(PROBLEM STATEMENT) State how many lines of the material below contain the word "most". Add nothing else.

(RECORDS FOR PROCESSING)
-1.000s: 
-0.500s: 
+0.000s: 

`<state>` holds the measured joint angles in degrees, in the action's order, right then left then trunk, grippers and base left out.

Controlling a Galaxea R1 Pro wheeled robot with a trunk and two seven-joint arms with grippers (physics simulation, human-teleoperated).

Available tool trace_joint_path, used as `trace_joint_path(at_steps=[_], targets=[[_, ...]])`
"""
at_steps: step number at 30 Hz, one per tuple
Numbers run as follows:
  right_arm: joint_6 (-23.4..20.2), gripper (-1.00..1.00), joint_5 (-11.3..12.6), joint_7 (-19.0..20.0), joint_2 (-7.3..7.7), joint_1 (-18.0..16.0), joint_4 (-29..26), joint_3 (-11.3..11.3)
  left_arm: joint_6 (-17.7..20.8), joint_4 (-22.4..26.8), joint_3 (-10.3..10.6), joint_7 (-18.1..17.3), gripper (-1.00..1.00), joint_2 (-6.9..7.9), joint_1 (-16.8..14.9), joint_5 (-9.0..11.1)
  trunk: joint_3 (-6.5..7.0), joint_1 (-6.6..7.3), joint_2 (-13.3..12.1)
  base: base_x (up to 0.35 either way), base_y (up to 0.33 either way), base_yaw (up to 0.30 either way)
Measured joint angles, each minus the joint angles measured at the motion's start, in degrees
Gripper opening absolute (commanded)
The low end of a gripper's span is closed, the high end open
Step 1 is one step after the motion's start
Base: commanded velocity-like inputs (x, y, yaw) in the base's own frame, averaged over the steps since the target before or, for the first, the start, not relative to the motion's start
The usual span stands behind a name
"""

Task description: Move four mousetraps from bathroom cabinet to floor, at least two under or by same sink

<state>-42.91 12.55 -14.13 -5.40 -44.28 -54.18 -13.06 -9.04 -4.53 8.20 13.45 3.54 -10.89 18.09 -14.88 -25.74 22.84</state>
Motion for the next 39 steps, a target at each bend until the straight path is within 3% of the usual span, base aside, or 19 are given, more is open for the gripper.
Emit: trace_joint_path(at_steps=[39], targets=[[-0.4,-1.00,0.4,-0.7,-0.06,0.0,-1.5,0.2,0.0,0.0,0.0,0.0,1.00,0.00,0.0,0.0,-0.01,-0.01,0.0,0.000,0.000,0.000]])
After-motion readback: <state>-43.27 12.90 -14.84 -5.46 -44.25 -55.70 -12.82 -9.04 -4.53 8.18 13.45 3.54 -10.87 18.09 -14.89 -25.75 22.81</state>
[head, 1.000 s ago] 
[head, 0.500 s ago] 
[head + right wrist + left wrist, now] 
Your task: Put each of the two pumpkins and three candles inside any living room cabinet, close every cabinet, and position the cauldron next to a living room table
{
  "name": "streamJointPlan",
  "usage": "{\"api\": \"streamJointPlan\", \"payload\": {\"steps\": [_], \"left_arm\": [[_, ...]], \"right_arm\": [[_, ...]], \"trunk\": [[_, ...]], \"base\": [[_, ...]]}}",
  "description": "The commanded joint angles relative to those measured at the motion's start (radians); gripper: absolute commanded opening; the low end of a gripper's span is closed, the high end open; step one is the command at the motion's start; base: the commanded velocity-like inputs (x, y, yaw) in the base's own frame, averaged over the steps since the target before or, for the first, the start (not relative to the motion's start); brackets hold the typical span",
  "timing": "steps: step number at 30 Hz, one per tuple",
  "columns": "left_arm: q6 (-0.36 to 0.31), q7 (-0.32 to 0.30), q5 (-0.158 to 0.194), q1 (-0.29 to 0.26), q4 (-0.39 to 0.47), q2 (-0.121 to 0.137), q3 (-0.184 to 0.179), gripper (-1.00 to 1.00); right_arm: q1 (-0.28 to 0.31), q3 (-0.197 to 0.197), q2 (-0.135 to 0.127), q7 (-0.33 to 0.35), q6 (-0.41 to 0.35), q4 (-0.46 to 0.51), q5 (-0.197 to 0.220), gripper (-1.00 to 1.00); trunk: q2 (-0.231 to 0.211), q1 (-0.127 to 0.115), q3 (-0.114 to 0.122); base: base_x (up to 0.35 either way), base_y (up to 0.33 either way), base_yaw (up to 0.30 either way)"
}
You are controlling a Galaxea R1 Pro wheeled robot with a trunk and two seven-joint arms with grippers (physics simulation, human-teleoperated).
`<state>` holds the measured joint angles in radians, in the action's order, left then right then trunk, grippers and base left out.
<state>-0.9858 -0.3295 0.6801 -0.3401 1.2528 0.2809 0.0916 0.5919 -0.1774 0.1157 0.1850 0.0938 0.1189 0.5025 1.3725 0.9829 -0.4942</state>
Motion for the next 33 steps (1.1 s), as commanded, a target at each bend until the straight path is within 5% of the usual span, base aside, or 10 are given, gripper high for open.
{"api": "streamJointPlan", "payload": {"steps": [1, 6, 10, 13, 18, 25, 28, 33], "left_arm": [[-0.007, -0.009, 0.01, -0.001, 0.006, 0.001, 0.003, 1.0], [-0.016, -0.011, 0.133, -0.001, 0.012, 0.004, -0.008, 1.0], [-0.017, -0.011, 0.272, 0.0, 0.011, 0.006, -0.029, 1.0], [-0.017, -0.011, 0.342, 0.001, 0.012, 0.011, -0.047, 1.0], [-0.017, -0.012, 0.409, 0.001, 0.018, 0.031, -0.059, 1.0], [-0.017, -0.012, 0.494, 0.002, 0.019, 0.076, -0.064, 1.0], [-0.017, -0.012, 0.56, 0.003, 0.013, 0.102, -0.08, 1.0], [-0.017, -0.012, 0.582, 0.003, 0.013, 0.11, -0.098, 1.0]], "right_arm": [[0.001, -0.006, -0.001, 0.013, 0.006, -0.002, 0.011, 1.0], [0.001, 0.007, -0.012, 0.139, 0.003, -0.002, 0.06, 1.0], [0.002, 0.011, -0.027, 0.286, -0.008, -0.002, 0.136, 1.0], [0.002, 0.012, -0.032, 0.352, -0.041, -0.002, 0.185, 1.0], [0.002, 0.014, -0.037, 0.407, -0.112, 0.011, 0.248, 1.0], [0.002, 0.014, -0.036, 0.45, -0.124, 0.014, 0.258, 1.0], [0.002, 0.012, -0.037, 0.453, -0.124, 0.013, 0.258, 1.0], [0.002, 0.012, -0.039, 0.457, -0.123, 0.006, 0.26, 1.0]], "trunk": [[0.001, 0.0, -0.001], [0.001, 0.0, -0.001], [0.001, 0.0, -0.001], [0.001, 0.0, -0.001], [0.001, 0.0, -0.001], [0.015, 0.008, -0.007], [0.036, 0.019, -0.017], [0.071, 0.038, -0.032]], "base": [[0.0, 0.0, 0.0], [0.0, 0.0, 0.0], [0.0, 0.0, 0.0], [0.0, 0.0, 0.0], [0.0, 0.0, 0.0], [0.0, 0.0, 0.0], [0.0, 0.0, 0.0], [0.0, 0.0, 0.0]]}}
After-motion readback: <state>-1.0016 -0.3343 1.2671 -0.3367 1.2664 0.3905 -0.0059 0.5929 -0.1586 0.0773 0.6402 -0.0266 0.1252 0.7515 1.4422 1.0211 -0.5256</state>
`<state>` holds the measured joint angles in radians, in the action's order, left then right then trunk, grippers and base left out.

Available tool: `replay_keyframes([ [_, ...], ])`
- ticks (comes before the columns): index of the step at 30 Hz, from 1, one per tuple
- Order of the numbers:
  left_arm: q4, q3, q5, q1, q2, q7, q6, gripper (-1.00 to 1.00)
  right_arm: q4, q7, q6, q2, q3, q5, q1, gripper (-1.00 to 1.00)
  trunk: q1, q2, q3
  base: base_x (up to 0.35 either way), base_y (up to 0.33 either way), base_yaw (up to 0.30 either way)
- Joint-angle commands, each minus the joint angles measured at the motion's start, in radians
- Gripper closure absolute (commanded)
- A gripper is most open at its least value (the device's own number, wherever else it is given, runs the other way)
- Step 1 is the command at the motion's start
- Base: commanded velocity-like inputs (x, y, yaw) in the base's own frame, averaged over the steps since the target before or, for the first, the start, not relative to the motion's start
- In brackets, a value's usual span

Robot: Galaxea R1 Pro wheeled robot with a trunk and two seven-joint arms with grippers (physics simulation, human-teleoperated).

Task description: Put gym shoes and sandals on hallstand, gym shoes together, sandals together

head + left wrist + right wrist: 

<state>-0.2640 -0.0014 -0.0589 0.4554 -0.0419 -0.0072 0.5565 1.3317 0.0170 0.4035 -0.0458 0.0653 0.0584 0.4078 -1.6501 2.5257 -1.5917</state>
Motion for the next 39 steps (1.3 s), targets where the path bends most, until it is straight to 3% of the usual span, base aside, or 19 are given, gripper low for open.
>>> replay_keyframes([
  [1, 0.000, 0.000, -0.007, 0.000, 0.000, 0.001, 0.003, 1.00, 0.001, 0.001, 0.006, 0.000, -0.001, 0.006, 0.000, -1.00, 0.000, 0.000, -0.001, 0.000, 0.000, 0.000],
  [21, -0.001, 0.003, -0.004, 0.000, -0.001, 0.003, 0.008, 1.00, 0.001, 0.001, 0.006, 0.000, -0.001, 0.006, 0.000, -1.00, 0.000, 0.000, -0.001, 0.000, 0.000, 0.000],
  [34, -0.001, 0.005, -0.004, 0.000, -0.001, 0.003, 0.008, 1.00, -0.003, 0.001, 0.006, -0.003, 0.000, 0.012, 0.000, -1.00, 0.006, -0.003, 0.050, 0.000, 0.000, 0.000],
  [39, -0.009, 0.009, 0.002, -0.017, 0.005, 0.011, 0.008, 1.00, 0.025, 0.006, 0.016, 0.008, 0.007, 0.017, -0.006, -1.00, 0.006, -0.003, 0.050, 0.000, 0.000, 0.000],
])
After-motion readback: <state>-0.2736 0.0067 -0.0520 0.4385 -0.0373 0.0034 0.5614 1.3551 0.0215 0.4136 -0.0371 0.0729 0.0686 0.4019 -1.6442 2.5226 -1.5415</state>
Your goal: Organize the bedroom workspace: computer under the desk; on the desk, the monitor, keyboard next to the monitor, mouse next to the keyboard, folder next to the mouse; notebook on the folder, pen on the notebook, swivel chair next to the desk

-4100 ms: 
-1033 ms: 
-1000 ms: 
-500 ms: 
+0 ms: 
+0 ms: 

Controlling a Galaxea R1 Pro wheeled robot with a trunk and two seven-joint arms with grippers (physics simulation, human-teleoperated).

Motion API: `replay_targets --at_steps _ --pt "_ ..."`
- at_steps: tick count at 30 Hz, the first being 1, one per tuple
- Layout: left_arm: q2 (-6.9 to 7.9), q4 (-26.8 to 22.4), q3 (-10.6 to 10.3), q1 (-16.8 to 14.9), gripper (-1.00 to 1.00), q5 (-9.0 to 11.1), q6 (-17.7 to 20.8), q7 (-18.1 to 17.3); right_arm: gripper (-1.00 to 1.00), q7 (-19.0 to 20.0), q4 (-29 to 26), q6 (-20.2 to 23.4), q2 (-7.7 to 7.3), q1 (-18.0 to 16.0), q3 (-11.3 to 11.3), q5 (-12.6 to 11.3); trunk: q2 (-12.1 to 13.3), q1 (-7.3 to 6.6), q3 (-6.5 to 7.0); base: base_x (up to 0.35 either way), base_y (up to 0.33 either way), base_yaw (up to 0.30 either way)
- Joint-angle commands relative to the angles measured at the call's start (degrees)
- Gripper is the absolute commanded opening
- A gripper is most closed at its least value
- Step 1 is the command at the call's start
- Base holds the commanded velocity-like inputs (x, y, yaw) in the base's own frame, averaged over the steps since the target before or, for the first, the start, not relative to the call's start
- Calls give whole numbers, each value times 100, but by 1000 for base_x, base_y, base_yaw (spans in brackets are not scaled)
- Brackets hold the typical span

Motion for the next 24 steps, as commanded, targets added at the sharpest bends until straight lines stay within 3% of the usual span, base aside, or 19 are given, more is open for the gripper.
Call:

(TASK SOLUTION) 3